Pedersen writes based on her years of experience working to help “businesses of all shapes and sizes, from solo-owned to publicly traded; from B2B to B2C; from stodgy, old-economy categories to disruptive, new-to-the-world innovations” (p. 118). For instance, she has advised companies such as Zulily, Starbucks, T-Mobile, Coinstar and IMDb. Prior to this from 2001 to 2007, she worked for over 5 years as a Brand Manager at Clorox, where she led billion-dollar businesses and newly-launched categories, from Clorox Bleach to Armor All to Brita.
Here’s a great example. In Chapter 8 (Step 2: Listen), Pedersen painstakingly walks the readers through preparing your own listening mindset, and staying open as you conduct one-on-one phone interviews with your customers. Pedersen details how to compose your discussion guide (preparing your questions in three parts) and how to conduct your research (don’t jump too soon to the “low altitude” set of questions; using silence; not correcting/informing/teaching; and not being shallow). She illustrates this with sample questions she might prepare if she were doing the brand strategy for United Airlines First-Class Lounge (for those who often travel for work and who flies business class). Interestingly, the customer interview (pp. 150-151) sounds almost like a coaching session because of the open questions that Pedersen asks and her advice (p. 149) about using silence, listening between the lines, and not chiming in to correct or offer suggestions or advice.
Takeaway:
Forging An Ironclad Brand: A Leader’s Guide isn’t fluff. It’s not written by someone who came up with a catchy method and then jazzed it up. Pedersen is a seasoned professional and reading her book and learning from her is incredibly illuminating. It’s like having a branding expert in the palm of your hand, doling out spot on, sage advice!
“A brand is a promise delivered. It is not merely what you say you do – it is what you actually do. It is the set of functional and emotional benefits and attributes that you bring to your customer. It is what you do, how you do it, and why you do it. Once you realize that your brand is not the colors, words or graphics you use to promote your business, but instead the content of your promise to your customer, you quickly understand how inappropriate it is to think of brand as a superficial gloss. Instead you see that your brand should be built into your product or service from beginning to end.” -Lindsay Pedersen (2016)
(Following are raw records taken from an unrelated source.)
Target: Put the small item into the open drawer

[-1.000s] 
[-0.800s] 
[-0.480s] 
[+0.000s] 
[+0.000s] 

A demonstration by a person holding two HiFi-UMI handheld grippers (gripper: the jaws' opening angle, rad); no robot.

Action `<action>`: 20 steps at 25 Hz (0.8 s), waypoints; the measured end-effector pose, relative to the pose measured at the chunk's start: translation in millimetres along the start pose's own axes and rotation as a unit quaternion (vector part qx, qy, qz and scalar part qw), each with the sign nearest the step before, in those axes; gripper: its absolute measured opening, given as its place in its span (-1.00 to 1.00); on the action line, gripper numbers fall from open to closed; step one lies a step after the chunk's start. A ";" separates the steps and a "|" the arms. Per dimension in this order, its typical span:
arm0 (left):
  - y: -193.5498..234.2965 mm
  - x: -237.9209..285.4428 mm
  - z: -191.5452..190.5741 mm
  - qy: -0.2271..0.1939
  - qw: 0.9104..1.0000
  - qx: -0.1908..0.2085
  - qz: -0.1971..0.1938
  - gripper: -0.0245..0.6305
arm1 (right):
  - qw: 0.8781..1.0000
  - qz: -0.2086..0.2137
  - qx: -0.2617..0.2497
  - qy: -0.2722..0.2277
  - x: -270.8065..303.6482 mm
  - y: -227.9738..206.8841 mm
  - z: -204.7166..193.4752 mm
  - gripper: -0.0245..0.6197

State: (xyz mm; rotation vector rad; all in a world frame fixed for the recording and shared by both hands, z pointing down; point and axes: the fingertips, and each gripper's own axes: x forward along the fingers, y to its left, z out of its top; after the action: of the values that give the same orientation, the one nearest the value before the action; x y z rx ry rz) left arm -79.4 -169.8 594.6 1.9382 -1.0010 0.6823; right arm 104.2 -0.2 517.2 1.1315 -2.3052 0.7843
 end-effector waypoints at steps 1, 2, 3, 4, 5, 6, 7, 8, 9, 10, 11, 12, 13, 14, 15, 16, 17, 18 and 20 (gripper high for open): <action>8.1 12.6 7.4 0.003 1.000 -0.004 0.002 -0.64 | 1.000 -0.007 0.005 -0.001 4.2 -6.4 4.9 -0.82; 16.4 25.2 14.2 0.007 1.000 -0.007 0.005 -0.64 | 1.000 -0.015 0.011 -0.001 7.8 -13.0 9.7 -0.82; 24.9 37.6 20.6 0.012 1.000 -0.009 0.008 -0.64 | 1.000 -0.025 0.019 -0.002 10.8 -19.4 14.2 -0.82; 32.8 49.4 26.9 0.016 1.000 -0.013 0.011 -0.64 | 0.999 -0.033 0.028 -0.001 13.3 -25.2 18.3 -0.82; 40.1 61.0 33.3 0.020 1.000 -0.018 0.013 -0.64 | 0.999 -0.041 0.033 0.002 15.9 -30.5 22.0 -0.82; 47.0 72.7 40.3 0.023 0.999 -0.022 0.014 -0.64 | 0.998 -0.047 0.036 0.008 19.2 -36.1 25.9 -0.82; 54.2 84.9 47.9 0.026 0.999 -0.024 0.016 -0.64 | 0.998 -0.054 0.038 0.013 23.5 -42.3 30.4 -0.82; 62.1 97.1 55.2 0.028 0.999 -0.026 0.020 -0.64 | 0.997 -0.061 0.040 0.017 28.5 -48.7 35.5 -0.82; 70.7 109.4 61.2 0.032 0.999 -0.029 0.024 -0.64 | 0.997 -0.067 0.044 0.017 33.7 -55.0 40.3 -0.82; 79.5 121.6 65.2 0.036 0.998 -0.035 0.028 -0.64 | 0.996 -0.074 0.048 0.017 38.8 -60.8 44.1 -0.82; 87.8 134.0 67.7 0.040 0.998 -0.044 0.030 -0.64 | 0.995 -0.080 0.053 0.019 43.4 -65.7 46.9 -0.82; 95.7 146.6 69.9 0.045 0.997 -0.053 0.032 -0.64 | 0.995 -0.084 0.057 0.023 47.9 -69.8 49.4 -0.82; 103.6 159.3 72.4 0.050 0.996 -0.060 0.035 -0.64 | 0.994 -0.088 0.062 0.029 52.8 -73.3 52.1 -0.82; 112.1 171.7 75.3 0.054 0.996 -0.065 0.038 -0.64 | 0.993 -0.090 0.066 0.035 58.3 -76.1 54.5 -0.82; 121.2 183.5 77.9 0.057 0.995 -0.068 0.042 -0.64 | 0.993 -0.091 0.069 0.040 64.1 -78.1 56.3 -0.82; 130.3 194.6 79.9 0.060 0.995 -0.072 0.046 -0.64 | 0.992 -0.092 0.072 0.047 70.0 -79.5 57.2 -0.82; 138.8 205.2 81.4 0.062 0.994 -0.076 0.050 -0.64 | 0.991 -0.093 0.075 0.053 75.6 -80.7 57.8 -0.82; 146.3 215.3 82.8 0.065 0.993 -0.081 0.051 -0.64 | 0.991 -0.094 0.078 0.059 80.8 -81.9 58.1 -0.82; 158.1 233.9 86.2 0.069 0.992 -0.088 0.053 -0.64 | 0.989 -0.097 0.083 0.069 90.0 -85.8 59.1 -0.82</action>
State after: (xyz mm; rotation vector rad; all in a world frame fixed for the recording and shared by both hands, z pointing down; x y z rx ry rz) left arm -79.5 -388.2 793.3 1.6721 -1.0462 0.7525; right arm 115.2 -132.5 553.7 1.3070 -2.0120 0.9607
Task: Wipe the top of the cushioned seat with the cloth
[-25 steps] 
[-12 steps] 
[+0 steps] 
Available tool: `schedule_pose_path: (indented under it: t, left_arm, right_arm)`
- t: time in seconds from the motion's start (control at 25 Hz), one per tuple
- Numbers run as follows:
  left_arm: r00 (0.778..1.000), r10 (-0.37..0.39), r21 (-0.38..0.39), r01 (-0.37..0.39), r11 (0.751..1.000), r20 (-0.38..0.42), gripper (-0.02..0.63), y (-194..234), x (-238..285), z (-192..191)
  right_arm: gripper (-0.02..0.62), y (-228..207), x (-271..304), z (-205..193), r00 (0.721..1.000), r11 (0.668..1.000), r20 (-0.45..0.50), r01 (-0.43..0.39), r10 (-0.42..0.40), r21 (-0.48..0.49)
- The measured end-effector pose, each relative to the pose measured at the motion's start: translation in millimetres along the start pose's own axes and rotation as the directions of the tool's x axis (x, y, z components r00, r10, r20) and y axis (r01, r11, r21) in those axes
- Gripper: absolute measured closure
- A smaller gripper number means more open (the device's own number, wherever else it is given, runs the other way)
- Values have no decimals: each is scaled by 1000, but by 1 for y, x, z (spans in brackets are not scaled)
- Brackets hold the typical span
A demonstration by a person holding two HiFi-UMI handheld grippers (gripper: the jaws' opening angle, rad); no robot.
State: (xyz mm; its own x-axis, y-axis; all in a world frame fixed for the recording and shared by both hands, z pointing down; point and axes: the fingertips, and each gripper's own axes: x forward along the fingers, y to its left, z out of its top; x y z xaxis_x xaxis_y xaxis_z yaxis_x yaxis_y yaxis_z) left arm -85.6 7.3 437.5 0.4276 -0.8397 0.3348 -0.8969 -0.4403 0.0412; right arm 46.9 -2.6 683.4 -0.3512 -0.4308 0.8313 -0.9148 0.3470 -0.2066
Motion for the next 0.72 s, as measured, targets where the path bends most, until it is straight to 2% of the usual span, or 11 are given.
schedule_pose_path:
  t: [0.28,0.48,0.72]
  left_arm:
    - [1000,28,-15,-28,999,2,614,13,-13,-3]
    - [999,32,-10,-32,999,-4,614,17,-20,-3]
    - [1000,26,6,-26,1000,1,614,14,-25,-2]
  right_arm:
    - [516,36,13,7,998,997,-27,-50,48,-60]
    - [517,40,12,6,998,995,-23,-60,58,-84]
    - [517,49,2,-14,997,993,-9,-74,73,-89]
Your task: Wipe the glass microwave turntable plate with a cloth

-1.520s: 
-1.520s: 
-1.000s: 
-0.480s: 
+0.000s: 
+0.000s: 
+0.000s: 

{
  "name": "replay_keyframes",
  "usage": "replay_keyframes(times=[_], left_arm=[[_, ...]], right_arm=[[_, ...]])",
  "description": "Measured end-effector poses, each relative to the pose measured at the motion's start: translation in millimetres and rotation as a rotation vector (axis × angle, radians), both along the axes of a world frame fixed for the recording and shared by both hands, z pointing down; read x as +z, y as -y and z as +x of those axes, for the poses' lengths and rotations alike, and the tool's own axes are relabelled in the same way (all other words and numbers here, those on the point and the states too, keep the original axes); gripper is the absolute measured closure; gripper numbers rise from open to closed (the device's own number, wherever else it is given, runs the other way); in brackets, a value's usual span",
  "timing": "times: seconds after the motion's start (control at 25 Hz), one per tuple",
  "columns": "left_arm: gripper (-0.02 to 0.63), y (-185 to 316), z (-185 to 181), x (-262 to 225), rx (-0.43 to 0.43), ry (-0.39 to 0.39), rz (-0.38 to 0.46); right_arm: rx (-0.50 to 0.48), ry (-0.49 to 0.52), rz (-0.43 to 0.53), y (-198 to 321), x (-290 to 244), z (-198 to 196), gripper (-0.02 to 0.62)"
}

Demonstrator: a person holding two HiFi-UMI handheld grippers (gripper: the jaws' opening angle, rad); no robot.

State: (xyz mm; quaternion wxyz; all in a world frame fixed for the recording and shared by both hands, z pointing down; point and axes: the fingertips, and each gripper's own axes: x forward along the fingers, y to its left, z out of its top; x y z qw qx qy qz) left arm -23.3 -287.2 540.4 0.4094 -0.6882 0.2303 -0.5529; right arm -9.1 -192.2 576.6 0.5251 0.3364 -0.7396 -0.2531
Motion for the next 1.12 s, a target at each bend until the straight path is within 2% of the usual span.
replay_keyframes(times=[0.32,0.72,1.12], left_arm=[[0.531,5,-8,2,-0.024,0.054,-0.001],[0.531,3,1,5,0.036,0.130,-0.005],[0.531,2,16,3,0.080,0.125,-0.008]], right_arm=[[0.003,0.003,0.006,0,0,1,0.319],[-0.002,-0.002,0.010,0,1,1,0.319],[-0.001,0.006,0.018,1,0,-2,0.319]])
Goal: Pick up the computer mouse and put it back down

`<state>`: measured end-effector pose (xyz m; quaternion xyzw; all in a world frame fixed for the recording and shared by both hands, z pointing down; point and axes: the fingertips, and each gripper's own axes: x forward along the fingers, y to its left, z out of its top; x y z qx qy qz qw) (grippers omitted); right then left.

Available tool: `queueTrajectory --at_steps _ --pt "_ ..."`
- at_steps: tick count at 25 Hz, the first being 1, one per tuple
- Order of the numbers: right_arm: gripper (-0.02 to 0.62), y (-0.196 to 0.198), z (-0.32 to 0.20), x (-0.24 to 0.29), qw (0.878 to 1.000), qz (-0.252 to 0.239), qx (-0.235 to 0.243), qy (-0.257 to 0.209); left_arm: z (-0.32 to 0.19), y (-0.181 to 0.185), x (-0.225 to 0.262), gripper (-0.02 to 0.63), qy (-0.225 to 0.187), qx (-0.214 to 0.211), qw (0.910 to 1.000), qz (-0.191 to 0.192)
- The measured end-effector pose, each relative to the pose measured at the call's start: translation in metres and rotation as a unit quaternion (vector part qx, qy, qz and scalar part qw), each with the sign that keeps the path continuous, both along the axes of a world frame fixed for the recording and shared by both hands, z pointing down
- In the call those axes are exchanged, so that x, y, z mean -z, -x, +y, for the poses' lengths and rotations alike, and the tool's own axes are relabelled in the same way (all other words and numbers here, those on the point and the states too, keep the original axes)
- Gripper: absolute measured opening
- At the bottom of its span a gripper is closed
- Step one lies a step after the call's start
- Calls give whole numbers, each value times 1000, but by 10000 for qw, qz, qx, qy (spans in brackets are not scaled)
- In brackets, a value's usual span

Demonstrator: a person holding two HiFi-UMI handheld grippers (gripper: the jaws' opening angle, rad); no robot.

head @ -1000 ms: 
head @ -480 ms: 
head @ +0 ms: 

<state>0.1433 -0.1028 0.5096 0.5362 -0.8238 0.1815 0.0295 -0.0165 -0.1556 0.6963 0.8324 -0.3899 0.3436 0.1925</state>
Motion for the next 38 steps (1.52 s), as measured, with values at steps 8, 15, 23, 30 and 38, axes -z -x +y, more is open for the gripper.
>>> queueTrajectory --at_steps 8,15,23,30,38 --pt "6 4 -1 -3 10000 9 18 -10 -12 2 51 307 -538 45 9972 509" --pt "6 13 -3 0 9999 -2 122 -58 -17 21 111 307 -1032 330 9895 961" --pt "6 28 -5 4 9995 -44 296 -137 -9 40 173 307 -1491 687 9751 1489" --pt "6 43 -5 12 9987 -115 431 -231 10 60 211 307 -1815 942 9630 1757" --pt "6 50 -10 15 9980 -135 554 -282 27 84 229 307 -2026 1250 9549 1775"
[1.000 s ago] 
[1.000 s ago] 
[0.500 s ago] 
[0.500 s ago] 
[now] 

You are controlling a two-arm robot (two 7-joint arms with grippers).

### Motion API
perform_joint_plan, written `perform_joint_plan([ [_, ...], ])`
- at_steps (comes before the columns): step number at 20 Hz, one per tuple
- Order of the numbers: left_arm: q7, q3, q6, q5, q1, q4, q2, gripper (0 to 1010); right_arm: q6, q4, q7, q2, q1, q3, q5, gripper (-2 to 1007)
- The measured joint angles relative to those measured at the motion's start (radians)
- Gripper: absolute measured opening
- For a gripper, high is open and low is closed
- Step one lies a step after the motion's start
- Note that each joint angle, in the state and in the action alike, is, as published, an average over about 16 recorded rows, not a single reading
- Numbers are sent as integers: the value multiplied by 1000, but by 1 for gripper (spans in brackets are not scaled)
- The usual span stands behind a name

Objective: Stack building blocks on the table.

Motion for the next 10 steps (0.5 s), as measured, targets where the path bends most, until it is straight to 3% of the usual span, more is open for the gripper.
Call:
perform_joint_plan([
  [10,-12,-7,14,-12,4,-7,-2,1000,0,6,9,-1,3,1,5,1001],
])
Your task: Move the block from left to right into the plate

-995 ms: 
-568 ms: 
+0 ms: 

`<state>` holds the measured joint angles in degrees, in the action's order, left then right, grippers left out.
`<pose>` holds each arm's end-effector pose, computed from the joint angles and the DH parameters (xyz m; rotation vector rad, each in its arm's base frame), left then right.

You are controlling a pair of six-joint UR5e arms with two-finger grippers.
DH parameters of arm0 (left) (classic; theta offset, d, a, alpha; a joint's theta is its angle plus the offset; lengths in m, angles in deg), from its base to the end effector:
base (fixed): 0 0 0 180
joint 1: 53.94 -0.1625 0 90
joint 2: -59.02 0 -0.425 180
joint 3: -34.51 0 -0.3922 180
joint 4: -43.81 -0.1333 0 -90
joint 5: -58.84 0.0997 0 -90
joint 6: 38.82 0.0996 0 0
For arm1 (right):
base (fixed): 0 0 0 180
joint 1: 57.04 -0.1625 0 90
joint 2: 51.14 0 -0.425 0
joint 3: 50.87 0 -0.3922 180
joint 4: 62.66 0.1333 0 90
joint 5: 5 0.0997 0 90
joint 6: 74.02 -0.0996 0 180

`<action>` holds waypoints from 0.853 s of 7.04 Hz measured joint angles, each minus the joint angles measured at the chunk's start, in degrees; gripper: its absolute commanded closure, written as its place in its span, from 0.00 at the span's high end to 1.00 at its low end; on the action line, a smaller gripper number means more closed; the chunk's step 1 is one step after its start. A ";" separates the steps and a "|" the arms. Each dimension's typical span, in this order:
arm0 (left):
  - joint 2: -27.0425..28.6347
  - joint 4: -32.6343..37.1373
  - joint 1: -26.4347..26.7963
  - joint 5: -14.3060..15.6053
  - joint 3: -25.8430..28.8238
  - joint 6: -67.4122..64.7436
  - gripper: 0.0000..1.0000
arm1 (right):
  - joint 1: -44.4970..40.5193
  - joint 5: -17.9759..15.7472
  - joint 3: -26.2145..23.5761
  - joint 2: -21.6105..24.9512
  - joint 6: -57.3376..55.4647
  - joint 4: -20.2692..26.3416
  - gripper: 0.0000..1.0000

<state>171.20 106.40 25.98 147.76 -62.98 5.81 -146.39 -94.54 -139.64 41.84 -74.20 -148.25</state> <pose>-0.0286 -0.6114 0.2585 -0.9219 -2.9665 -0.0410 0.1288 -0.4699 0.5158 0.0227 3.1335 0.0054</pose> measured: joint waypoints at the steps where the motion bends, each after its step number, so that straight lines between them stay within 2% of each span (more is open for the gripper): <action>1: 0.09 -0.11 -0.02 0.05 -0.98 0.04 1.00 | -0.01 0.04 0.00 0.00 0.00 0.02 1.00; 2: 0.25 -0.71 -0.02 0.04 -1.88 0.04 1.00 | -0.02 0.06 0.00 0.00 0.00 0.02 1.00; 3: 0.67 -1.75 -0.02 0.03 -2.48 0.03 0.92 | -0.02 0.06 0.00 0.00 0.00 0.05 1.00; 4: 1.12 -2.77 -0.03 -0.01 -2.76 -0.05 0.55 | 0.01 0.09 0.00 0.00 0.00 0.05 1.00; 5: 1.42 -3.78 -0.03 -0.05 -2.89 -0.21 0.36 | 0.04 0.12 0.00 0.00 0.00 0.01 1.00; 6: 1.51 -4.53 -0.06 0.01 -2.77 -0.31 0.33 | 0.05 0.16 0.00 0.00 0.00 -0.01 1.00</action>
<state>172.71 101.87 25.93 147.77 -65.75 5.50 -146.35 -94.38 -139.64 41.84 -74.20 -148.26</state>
Written By: Steve Nguyen, Ph.D.
Leadership Development Advisor
References
Pedersen, L. (2019). Forging An Ironclad Brand: A Leader’s Guide. Austin, TX: Lioncrest Publishing.
Pedersen, L. (2016, March). Unleash Your Brand as a Force Multiplier. https://ironcladbrandstrategy.com/pdfs/whitepapers/IroncladBrandStrategy_WhitePaper_UnleashYourBrand.pdf
Pedersen, L. (2019, Feb 25). What is the difference between brand and marketing? https://ironcladbrandstrategy.com/ask-lindsay/can-i-have-a-brand-without-marketing-or-marketing-without-brand
Pedersen, L. (2019, Feb 25). Why I Wrote a Book About Brand. https://ironcladbrandstrategy.com/ask-lindsay/why-i-wrote-a-book-about-brand
Disclosure: I received a print copy of Forging An Ironclad Brand: A Leader’s Guide as a complimentary gift, but my book review was written as though I had purchased it.